Ich will ja gar nicht behaupten, dass Sabine und ich Gras bislang nur in rauchbarer Form gekannt hätten, das wäre definitiv zu dick und zu verwegen aufgetragen. Aber die Natur, in welcher Form auch immer, hat uns höchstens in Gestalt einer roten Rose interessiert – vom richtigen Mann überreicht natürlich. Und Gärten – womöglich noch als Vorgärten – waren flächendeckende Spießigkeit. Das klang doch schon nach schmutzigen Fingernägeln und Rückenschmerzen. Nach Unkraut statt Augenbrauen zupfen. Sabine hat für ihr plötzliches Verlangen nach grünem Gras ja wenigstens noch Klein Carlos als Ausrede. Dass für Kinder ein Garten als Outdoor-Spielzimmer hilfreich ist, weiß jeder. Carlos kann dann im Sandkasten Backe-Backe-Kuchen spielen, während Mama Sabine das Gleiche in der Küche zelebriert – wobei ihr Ergebnis allerdings nicht nur optisch bestechen muss. Außerdem hat es für Sabine den immensen Vorteil, dass sie ihrem backenden Filius nicht von der Bank am Spielplatzrand zusehen muss, wo sie schon so manches Mal Opfer austauschfreudiger Mit-Mütter geworden ist. Ein einziges Mal hat sie versucht, mit Walkman der Dauer-Bequatschung zu entgehen. Dabei hatte sie mit geschlossenen Augen verpasst, wie es klingt, wenn Carlos sein Schippchen auf dem Kopf eines anderen Sandmännchens zerdeppert. Kurz: Sabine darf sich einen eigenen Garten wünschen. Aber ich? Ich stehe rat- und kinderlos vor diesem Biedermann-Begehren und stelle fest: Ich möchte wirklich einen eigenen Garten. Nur für mich allein. Ich will keinen Garten mehr zur »Mitbenutzung«. Keine neun Quadratmeter hinterm Haus, die für sechs Mietparteien reichen müssen. Meist sind ja die Grünstreifen auf der Autobahn reizvoller als diese grau-grünen Quadrate im Schatten der Mülltonne. Ich möchte nicht mehr erst den Liege-Klappstuhl mit Stockflecken aus dem Keller holen müssen und mich beim ersten Sonnenbad immer fragen, wer wohl gerade hinter der Gardine steht, mich anglotzt und Sätze denkt wie: »Die sollte mal lieber die Treppe putzen.« Oder auch: »Wofür hat die denn ein Bikini-Oberteil an?«

Es ist ja gar nicht so, dass dieser grüne Wunsch auf einmal vom Himmel gefallen ist. Meinem kleinen Küchenbalkon ist schon deutlich anzusehen, dass ich tief in meinem Herzen grüne Wünsche hege. Allein vier riesige Terracottatöpfe zieren den Boden. Was daraus wächst, ist keine Zier, aber immerhin lebt es noch, vermehrt sich und wuchert. Dazu gibt es natürlich noch ein Stuhl-Tisch-Stuhl-Ensemble. Abgerundet wird das Mobiliar durch einen dreibeinigen Grill von der Tankstelle, einen Kasten Sprudel und diverse Windlichter. Wenn ich den Balkon betrete, habe ich immer ein bisschen Angst, dass das die Statik vollends überfordert und ich mitsamt dem Bauwerk auf den Asphalt knalle. Dabei würde ich gerne Kai bitten, mir einen Sonnenschirm aufzustellen. Ich bin nämlich ernsthaft dazu übergegangen, mich lieber im Schatten zu sonnen.

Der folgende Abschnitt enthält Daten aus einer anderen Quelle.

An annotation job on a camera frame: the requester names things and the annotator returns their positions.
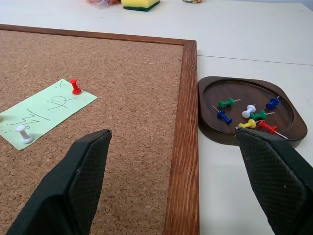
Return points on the blue push pin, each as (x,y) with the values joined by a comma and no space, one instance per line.
(272,103)
(224,117)

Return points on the white push pin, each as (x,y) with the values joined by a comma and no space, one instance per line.
(23,134)
(248,111)

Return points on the wood-framed cork board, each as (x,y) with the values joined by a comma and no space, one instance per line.
(110,102)

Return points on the clear bag of snacks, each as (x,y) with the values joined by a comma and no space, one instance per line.
(100,2)

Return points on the jar of colourful items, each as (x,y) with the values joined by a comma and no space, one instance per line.
(192,1)

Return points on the yellow push pin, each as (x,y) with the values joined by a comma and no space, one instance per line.
(247,124)

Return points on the dark wooden tray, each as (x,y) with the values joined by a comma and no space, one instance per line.
(244,93)

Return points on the red push pin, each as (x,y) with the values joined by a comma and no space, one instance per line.
(267,127)
(75,86)

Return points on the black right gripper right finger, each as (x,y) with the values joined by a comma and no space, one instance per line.
(276,181)

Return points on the light green paper note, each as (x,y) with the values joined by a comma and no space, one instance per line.
(46,110)

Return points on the green push pin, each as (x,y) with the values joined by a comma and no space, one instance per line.
(226,102)
(258,115)

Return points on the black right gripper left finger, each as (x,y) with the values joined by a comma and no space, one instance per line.
(73,186)

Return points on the yellow green sponge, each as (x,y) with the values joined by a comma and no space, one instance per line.
(140,4)

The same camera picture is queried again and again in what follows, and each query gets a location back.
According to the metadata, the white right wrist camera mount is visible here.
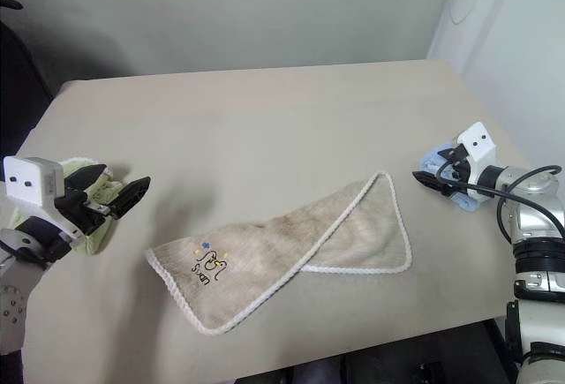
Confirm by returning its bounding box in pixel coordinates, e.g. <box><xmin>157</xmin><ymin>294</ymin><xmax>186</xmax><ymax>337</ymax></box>
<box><xmin>456</xmin><ymin>122</ymin><xmax>499</xmax><ymax>200</ymax></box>

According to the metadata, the green towel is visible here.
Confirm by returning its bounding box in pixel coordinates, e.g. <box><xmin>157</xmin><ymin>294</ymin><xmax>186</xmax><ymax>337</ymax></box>
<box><xmin>7</xmin><ymin>155</ymin><xmax>125</xmax><ymax>257</ymax></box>

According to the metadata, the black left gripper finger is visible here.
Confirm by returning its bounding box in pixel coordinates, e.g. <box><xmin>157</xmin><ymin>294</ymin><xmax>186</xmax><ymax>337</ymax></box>
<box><xmin>64</xmin><ymin>163</ymin><xmax>109</xmax><ymax>192</ymax></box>
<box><xmin>109</xmin><ymin>176</ymin><xmax>152</xmax><ymax>220</ymax></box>

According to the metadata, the beige cloth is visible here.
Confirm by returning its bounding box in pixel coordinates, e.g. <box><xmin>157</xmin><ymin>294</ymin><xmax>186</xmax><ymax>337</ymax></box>
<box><xmin>144</xmin><ymin>171</ymin><xmax>414</xmax><ymax>338</ymax></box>

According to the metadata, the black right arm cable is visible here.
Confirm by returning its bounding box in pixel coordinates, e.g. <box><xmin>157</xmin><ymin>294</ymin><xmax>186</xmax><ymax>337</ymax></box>
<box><xmin>441</xmin><ymin>164</ymin><xmax>564</xmax><ymax>245</ymax></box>

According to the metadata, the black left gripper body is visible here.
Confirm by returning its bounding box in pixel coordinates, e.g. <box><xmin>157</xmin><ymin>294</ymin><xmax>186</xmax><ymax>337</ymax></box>
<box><xmin>55</xmin><ymin>189</ymin><xmax>121</xmax><ymax>237</ymax></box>

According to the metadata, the blue cloth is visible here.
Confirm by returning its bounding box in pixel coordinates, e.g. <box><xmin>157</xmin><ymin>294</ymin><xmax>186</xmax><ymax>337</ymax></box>
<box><xmin>418</xmin><ymin>138</ymin><xmax>492</xmax><ymax>215</ymax></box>

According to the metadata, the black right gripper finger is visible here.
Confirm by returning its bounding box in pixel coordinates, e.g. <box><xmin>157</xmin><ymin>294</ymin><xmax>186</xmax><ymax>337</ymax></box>
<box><xmin>411</xmin><ymin>170</ymin><xmax>448</xmax><ymax>192</ymax></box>
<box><xmin>440</xmin><ymin>145</ymin><xmax>469</xmax><ymax>164</ymax></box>

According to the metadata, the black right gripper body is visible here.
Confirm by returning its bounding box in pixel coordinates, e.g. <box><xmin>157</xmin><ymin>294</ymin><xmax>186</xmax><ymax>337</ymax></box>
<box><xmin>435</xmin><ymin>158</ymin><xmax>475</xmax><ymax>197</ymax></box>

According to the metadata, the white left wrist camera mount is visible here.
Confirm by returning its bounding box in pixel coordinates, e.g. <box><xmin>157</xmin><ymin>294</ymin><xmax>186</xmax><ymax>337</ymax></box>
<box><xmin>3</xmin><ymin>155</ymin><xmax>85</xmax><ymax>251</ymax></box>

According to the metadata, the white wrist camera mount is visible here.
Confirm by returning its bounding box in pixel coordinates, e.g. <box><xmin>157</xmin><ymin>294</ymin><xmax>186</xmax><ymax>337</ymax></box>
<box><xmin>456</xmin><ymin>122</ymin><xmax>499</xmax><ymax>200</ymax></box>
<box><xmin>3</xmin><ymin>155</ymin><xmax>85</xmax><ymax>251</ymax></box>

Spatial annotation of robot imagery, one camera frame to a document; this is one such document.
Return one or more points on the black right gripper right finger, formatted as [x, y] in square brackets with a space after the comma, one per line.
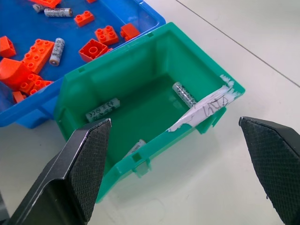
[272, 154]

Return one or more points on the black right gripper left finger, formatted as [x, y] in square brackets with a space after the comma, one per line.
[70, 173]

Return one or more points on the green plastic bin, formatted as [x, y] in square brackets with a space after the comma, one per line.
[145, 110]

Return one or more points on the grey white battery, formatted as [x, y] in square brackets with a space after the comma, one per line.
[185, 95]
[57, 51]
[102, 110]
[136, 148]
[38, 7]
[58, 12]

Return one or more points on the white torn paper label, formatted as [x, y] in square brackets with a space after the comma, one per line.
[208, 106]

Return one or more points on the orange small block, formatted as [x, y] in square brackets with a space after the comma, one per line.
[18, 96]
[129, 31]
[6, 47]

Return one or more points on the orange curved block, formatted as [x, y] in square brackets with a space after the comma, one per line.
[14, 72]

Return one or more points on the red 2x4 plastic building brick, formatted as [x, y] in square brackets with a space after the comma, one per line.
[37, 55]

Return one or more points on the upside-down red toy brick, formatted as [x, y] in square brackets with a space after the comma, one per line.
[93, 50]

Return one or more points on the blue plastic tray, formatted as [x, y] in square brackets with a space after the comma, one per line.
[21, 25]

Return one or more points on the red 2-stud toy brick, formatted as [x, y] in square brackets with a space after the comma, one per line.
[84, 18]

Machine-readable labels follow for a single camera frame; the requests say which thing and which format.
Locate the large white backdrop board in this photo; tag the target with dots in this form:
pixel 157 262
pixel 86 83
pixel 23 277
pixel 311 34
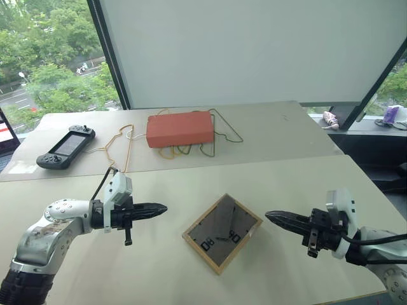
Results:
pixel 248 47

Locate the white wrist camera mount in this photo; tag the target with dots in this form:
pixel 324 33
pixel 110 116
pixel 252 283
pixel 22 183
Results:
pixel 119 187
pixel 348 203

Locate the laptop computer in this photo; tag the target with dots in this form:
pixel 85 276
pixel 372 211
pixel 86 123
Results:
pixel 6 136

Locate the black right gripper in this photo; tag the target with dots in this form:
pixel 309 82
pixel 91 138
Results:
pixel 322 233

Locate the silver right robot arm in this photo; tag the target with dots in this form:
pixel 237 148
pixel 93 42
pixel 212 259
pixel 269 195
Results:
pixel 391 276

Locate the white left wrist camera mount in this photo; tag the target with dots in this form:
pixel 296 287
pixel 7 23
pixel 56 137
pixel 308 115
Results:
pixel 119 187

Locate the purple small object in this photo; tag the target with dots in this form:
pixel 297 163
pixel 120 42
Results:
pixel 391 115

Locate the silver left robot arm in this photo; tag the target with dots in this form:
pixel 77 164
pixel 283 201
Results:
pixel 47 235

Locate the orange rectangular box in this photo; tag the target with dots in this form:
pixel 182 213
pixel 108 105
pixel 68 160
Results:
pixel 178 128

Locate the black handheld game console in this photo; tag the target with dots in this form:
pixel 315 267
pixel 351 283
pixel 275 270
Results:
pixel 65 147

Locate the pink small object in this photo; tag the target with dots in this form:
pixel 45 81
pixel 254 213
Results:
pixel 330 120

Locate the wooden picture frame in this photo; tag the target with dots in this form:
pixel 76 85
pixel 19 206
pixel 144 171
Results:
pixel 219 235

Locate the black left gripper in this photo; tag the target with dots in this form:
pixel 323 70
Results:
pixel 122 217

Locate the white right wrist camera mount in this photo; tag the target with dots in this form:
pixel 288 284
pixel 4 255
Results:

Vor einigen Jahren noch habe ich mich über Balkone nur dann gefreut, wenn sie zu Nichtraucherwohnungen gehörten. Ich habe schon ganze Partys auf dem Balkongeländer verbracht, weil drinnen die Luft nicht verpestet werden durfte. (Zumindest nicht von Nikotin. Dampfende Duftöle über Teelichtern und Räucherstäbchen waren erstaunlicherweise meist zugelassen.) Ansonsten war »draußen sein« für mich kein wünschenswerter Zustand, sondern nur eine Phase zwischen A und B. Ich war an der frischen Luft, wenn ich von einem Ort zum nächsten wollte. Jetzt ist da der Wunsch, vor der Tür zu sein, um da zu verweilen. Und zwar im umzäunten Garten. Mit Kräuterbeet. Ich habe es nämlich satt, andauernd teure Basilikumtöpfe zu kaufen, die halb abgeerntet in meiner Küche einen langsamen, aber sicheren Tod sterben. Ich kenne kein Rezept, für das man ein gesamtes Basilikumgebinde benötigt (zumindest nicht, wenn man nur ein bis zwei Personen bekochen möchte). Also zupfe ich von dem teuer gekauften Gebinde ein paar Blätter ab und versuche den Rest zu konservieren. Im Schatten, in der Sonne, gut gegossen, halb vertrocknet: Es ist egal. Nach spätestens zwei Tagen – meist ein Dienstag – zerfallen die ersten Blätter zu Staub. Oder bekommen so einen gräulichen, samtigen Pelz. Und wenn ich am Freitag nach der Arbeit wieder fürs Wochenende einkaufe, landet wieder so ein Basilikumtopf in meinem Einkaufswagen. Wie schön wäre es, wenn ich einfach in meinen Garten gehen könne, um schnipp-schnapp ein paar Blätter abzuschneiden. Ich will ja gar nicht beim Wettbewerb »Der dickste Kohlrabi« gewinnen. Ich würde neben dem Basilikum ein bisschen Dill anpflanzen und vielleicht auch noch Petersilie. Dann würde ich mir auch ein Kochbuch zulegen, wo solche Zutaten vorkommen, und zwar frisch.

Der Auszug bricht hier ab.